• [Requirement] The answer must consist of every line below that contains the word "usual".

• [Exercise data]
▬▬▬▬▬▬
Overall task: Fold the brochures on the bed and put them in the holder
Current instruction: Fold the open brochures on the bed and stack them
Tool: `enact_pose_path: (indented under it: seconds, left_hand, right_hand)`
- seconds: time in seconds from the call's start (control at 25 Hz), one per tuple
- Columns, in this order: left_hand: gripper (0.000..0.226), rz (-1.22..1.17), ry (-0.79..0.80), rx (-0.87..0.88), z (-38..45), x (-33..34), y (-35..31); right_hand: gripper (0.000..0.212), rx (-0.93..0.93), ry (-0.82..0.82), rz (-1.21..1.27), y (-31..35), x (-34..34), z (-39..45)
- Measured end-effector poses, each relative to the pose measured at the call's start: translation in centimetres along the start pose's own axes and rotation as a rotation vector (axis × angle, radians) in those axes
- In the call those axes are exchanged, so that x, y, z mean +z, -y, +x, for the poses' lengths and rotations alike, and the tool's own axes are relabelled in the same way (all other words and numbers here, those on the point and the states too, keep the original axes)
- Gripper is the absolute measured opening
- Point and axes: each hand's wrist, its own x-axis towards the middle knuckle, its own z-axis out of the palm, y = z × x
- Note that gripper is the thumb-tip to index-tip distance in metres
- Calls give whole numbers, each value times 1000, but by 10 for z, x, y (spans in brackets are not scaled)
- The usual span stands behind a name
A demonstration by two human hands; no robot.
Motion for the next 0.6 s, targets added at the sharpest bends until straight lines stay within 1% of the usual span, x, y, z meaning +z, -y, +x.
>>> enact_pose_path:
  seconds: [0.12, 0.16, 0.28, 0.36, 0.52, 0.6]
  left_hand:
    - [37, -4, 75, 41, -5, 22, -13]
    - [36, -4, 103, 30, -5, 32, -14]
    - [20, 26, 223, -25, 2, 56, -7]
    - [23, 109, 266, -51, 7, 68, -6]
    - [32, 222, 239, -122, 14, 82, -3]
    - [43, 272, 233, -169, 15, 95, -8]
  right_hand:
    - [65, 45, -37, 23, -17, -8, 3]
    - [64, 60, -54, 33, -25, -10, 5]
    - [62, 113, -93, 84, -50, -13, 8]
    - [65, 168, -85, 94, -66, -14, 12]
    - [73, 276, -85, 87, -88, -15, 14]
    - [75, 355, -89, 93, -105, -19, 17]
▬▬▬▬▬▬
• [Answer box]
- The usual span stands behind a name
Motion for the next 0.6 s, targets added at the sharpest bends until straight lines stay within 1% of the usual span, x, y, z meaning +z, -y, +x.

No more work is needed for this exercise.